If you haven't watched or read the transcript of Eben Moglen's Freedom in the Cloud talk, go do that and come back.

Plug computers are starting to take off, and the Debian FreedomBox seems to have the biggest mindshare at the moment. I haven't been active in the Gentoo community for some time, and would be grateful if folks could maybe point out any equivalent or related Portage-based projects.

----------

## cyrillic

I read that article, and it seemed interesting.

Do you have any of the hardware that was mentioned ?

It should be easy enough to replace Debian with whatever distro you prefer (Gentoo).

----------

## Covracer

 *cyrillic wrote:*   

> Do you have any of the hardware that was mentioned ?

 

I ordered the GuruPlug, which is a ARMv5TE processor with 512 MB RAM, 512 MB on-board NAND flash, gigabit Ethernet, 802.11 b/g, USB 2.0, and Bluetooth, but it could be a month before it actually arrives.

In the meantime, I'm experimenting with building target images on my x86. Due to the resource constraints, I don't think it's worthwhile to try to put a full toolchain and Portage installation on the device, so cross-compiled target images (and packages?) will be the order of the day.
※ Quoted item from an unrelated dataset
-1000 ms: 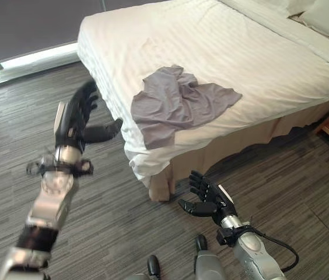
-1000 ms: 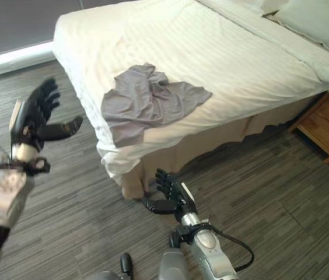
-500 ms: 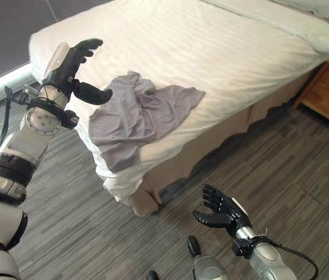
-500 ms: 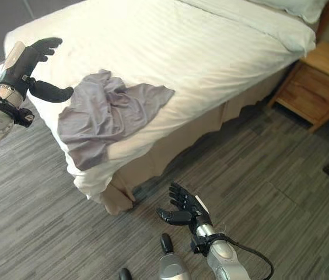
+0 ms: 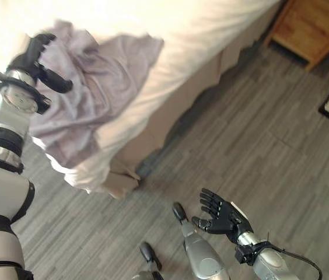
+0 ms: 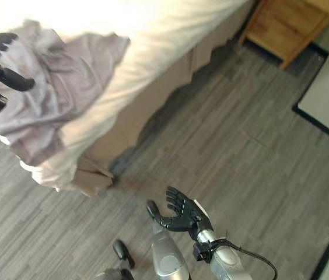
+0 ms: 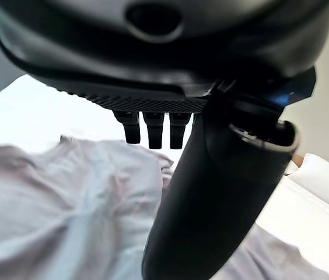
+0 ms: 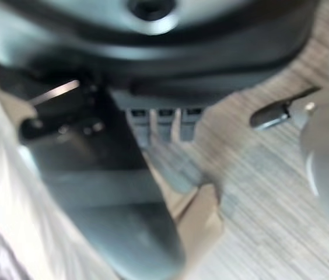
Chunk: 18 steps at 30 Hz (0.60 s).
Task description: Pick up bed clothes into laundry basket.
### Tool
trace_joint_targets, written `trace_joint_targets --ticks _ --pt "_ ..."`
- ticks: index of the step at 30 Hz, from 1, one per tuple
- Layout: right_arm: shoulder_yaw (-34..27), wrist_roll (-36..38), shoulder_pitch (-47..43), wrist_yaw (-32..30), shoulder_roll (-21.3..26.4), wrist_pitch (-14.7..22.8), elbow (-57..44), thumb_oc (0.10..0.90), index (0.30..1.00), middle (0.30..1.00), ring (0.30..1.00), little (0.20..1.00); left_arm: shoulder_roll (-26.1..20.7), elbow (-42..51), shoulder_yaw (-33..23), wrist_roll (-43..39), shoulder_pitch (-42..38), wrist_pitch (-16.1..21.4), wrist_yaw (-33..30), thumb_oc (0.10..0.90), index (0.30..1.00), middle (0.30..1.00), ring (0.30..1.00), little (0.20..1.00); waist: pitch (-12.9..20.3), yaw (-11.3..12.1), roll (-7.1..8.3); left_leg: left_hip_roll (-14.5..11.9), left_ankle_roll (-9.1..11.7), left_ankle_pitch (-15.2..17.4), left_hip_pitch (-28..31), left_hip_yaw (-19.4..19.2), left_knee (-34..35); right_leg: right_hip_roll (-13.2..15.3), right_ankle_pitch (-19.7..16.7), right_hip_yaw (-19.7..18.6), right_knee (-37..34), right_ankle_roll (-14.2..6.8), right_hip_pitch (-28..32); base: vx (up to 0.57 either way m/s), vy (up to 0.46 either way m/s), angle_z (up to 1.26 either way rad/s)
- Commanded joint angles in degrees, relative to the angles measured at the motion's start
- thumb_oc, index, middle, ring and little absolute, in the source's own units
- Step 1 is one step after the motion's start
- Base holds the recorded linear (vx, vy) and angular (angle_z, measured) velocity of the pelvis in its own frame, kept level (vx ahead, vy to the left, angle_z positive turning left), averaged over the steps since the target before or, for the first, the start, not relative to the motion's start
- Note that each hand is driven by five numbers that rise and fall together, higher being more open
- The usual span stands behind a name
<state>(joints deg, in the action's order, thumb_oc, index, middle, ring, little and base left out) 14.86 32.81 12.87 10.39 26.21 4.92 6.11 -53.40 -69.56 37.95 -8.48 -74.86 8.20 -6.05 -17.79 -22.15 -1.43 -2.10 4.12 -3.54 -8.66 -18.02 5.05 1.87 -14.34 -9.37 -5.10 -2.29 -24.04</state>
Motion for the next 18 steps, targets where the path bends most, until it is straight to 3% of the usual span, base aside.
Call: trace_joint_targets --ticks 1,3,10,11,12,18 --pt "-2.57 2.37 -1.29 1.05 1.54 5.01 -4.95 0.8 0.9 0.9 0.9 0.9 -6.15 -2.73 -1.38 1.75 -9.03 0.04 -3.84 0.8 0.9 0.9 0.9 0.9 -1.76 -1.01 1.59 -6.52 5.04 1.71 0.74 2.83 -0.05 2.49 7.3 2.11 5.31 -9.04 -1.14 -0.06 -0.053 -0.22" --pt "-3.06 2.37 -1.22 0.0 1.24 5.75 -5.8 0.8 0.9 0.9 0.9 0.9 -5.39 -5.77 -3.3 3.34 -5.94 -1.44 -3.52 0.8 0.9 0.9 0.9 0.9 -4.57 -1.06 2.89 -7.12 5.47 1.08 -1.96 2.58 -0.05 2.11 6.81 2.57 5.24 -8.99 -3.81 -0.09 -0.085 -0.09" --pt "-2.23 2.42 -1.49 -0.86 0.03 6.18 -5.05 0.8 0.9 0.9 0.9 0.9 -2.23 -9.43 -9.2 3.15 1.09 -3.57 -1.9 0.8 0.9 0.9 0.9 0.9 -6.88 -0.16 2.5 -7.57 5.87 1.07 -3.4 2.59 -0.05 1.8 7.15 3.07 5.87 -8.55 -5.63 -0.01 -0.023 0.0" --pt "-2.22 2.43 -1.48 -0.86 0.07 6.19 -5.05 0.8 0.9 0.9 0.9 0.9 -2.23 -9.4 -9.28 3.16 1.17 -3.57 -1.9 0.568 0.552 0.552 0.552 0.552 -6.86 -0.2 2.46 -7.58 5.87 1.07 -3.41 2.61 -0.05 1.8 7.15 3.08 5.88 -8.55 -5.64 0.0 0.0 0.0" --pt "-2.12 2.65 -1.42 -0.7 0.08 6.15 -5.27 0.8 0.9 0.9 0.9 0.9 -2.21 -9.46 -9.53 3.11 1.76 -3.74 -1.66 0.4 0.3 0.3 0.3 0.3 -6.92 -0.11 2.14 -7.54 5.89 1.15 -3.3 2.69 -0.05 1.84 7.3 3.15 6.0 -8.47 -5.66 0.0 0.0 0.0" --pt "-1.44 2.98 -0.87 -0.04 0.19 5.87 -4.27 0.8 0.9 0.9 0.9 0.9 -3.95 -6.59 -7.79 1.79 -0.32 -2.72 -2.28 0.4 0.3 0.3 0.3 0.3 -6.0 0.5 0.05 -7.26 6.02 1.51 -2.59 3.53 -0.05 2.56 7.98 4.02 5.99 -8.27 -4.29 0.0 0.001 0.01"
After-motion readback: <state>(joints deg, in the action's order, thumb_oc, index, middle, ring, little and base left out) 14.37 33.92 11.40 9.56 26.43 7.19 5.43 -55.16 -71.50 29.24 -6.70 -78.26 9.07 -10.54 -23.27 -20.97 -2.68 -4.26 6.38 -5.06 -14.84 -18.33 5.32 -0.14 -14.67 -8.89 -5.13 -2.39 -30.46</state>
I might take a look at how Chromium OS does their incremental updates when I get that far along.

----------

## chithanh

According to some user reports on the web, the GuruPlug is not so great when it comes to the power supply. You may want to reconsider that purchasing decision, or wait until a better designed model is released.

----------

## Covracer

 *chithanh wrote:*   

> According to some user reports on the web, the GuruPlug is not so great when it comes to the power supply. You may want to reconsider that purchasing decision, or wait until a better designed model is released.

 

Interesting. I had heard about the heating problems and figured I could just crack open the box and add a heatsink, but the PSU issues may give me reason to improve my solder skills. The PogoPlug would have probably been a better investment, but oh well, I'll make the GuruPlug work well enough for development purposes.

----------